Peu avant, lors d'une virée ministérielle d'une autre chiraquienne, Michèle Alliot-Marie, Lucette avait eu ce mot pour son ami au sujet des présidentielle de 2007 : "J'ai conseillé à Jacques de ne pas y aller..."

Avec la mort de Jacques Chirac, "c'est, estime Alex Ursulet, une page particulière de la relation entre les Antilles et la France qui se tourne". Son ancien camarade André Rougé qui fut délégué général à l'animation de l'association des amis de Jacques Chirac, passé depuis au RN, dit de lui qu'il était "le dernier président attaché à l'Outre-mer".

FXG, à Paris

Bernard Pons, ancien ministre de l'Outre-mer et ancien président de l'association des amis de Jacques Chirac

"Chaque fois qu'il m'accompagnait outre-mer, je sentais qu'il prenait un plaisir immense à découvrir la vraie vie"

"C'est une grande vague de tristesse et un grand choc parce que Chirac et moi, c'est 55 ans de vie politique commune. Pendant 55 ans, j'ai accompagné sa carrière et son ascension politique. On n'a pas toujours été d'accord... Heureusement ! Mais on a toujours été dans le même sens, c'est-à-dire dans le sens que nous avait indiqué le général de Gaulle.

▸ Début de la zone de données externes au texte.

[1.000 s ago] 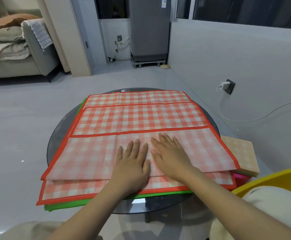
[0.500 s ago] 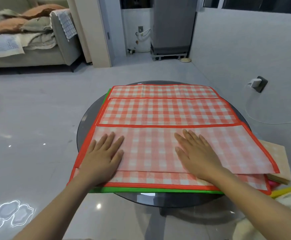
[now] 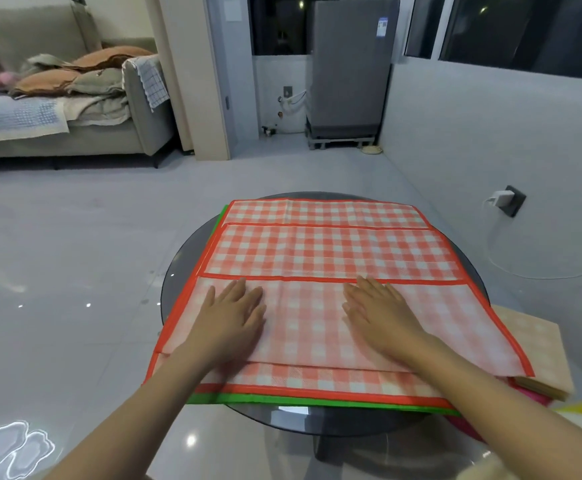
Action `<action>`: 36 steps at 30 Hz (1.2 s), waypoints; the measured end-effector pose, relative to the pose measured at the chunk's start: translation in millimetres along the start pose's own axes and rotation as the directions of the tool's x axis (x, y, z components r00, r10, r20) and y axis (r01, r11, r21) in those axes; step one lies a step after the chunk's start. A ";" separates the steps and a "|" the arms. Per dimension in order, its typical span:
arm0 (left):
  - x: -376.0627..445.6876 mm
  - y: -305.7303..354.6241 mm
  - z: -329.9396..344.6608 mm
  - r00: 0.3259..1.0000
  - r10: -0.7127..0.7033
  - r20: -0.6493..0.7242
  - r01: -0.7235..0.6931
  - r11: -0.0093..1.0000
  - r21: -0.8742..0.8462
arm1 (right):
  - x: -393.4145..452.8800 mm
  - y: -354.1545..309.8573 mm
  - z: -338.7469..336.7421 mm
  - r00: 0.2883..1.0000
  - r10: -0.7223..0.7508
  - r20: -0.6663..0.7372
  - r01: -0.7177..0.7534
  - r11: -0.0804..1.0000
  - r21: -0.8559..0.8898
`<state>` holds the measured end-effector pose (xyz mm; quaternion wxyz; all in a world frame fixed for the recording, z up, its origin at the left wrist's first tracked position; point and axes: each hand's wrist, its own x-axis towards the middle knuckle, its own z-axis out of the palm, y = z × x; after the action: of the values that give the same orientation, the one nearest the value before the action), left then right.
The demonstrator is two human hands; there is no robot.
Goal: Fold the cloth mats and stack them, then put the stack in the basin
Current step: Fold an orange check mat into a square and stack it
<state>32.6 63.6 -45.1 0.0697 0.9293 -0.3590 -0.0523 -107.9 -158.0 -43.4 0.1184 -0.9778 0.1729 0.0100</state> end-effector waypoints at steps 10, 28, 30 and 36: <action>106.8 39.5 -8.4 0.998 0.067 -0.008 -0.068 0.985 -0.161 | 79.9 21.8 -14.6 0.998 0.052 -0.046 -0.047 0.995 0.089; 253.7 8.1 2.1 0.965 -0.018 -0.261 -0.044 0.972 -0.230 | 225.5 70.2 -17.7 0.959 0.196 -0.206 -0.147 0.962 0.231; 256.8 0.8 -2.1 0.953 -0.042 -0.300 -0.024 0.977 -0.212 | 231.5 65.2 -17.3 0.954 0.186 -0.234 -0.119 0.954 0.274; 253.9 -10.1 -27.1 0.895 -0.086 -0.438 -0.018 0.974 -0.226 | 242.7 50.0 -23.5 0.907 0.186 -0.378 -0.034 0.927 0.374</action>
<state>230.4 -97.8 -32.1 0.2534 0.9088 -0.3088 0.1203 102.8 -290.5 -46.6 0.2555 -0.9084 0.2485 -0.2187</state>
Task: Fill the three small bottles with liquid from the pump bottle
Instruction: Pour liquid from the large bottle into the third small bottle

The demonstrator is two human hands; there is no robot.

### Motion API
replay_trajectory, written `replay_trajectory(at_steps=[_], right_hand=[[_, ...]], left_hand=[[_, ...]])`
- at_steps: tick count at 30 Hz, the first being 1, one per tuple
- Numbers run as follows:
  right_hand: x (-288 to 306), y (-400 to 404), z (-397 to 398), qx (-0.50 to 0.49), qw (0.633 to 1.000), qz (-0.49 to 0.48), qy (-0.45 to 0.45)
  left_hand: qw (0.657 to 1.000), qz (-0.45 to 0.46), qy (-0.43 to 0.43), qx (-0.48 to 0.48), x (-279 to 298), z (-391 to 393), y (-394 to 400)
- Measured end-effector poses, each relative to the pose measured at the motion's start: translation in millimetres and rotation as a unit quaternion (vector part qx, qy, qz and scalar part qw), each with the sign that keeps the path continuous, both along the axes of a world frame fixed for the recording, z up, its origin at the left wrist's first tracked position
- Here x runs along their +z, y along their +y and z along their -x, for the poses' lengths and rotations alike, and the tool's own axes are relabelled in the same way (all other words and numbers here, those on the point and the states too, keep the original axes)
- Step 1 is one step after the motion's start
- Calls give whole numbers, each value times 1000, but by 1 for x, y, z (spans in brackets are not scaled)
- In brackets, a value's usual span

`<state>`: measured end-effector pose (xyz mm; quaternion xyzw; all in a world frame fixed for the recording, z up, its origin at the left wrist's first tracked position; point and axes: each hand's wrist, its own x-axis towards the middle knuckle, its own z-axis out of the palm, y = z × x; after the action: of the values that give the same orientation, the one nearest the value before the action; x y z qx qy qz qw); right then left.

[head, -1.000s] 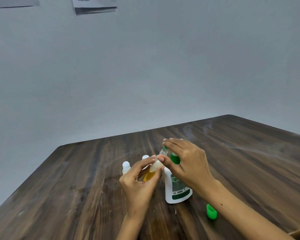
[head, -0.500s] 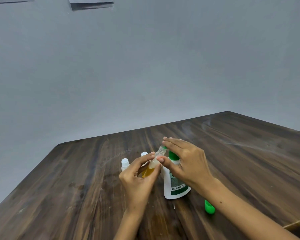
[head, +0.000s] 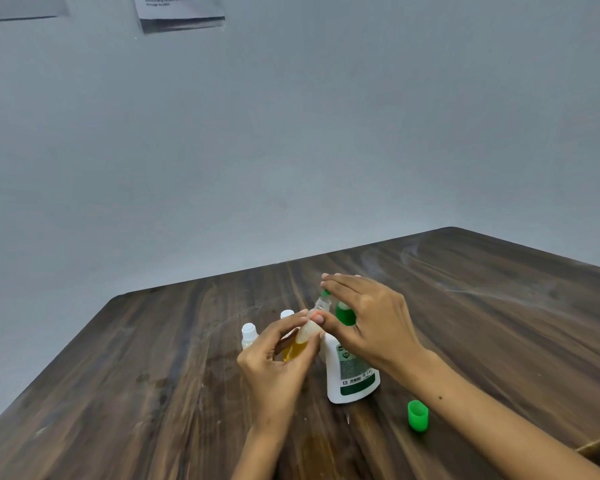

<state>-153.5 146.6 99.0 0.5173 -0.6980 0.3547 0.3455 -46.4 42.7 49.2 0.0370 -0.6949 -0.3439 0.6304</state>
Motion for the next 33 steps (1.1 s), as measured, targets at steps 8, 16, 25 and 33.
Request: replay_trajectory(at_steps=[8,16,25,33], right_hand=[[-7,0,-3,0,1000,3,-17],[7,9,10,43,994,-96,14],[-4,2,4,56,996,-50,-41],[-1,1,2,55,994,-50,-74]], left_hand=[[1000,-16,-3,-3,0,0,-1],[997,-76,-1,-32,0,1,-1],[995,-97,3,-36,1,2,0],[999,-32,-8,9,0,1,-2]])
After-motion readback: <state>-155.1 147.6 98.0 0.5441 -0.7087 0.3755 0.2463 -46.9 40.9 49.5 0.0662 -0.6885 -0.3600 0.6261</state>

Chirac avait à mes yeux deux qualités essentielles, c'était un grand humaniste et c'était un pacifiste, mais un pacifiste vigilant. Ces deux qualités l'ont emporté sur toutes les autres. Il aimait l'humanité, il aimait les hommes et il l'a montré à tous les niveaux... Il aimait beaucoup et particulièrement l'Outre-mer. Il avait une attirance et une sensibilité pour les hommes et les femmes d'Outre-mer. Il a été un des premiers à dénoncer l'esclavage, à le fustiger et l'un des premiers à rendre hommage à ceux qui en avaient été victimes par une commémoration annuelle. Mais en dehors de ça, chaque fois qu'il m'accompagnait outre-mer, je sentais qu'il prenait un plaisir immense à découvrir la vraie vie, la culture locale, les traditions... Je me souviens de son plaisir en découvrant les paysages de la Guadeloupe, la diversité de la Martinique, la gastronomie de la Réunion... Chirac s'identifiait pratiquement à toute la France et il s'identifiait aussi bien aux collectivités françaises les plus éloignées qu'à la commune la plus proche, Paris. La deuxième force de Chirac, c'est qu'il a dénoncé le premier la fracture sociale qui encore aujourd'hui se manifeste, quelque fois douloureusement. Et puis, il a tenu tête aux Américains quand ils ont voulu nous emmener dans la guerre contre l'Iraq. Il a parlé haut et fort aux Israëliens quand ceux-ci exagéraient. Il a parlé clair et net aux Palestiniens et à Arafat dans certaines circonstances. Pour moi, il a balayé un grand secteur de ce que doit faire un président de la République. Enfin, il a montré de la fermeté mais aussi de bonté, beaucoup de connaissance de la vie de nos concitoyens quelle que soit leur situation. J'ai perdu un grand ami et la France a perdu un grand président."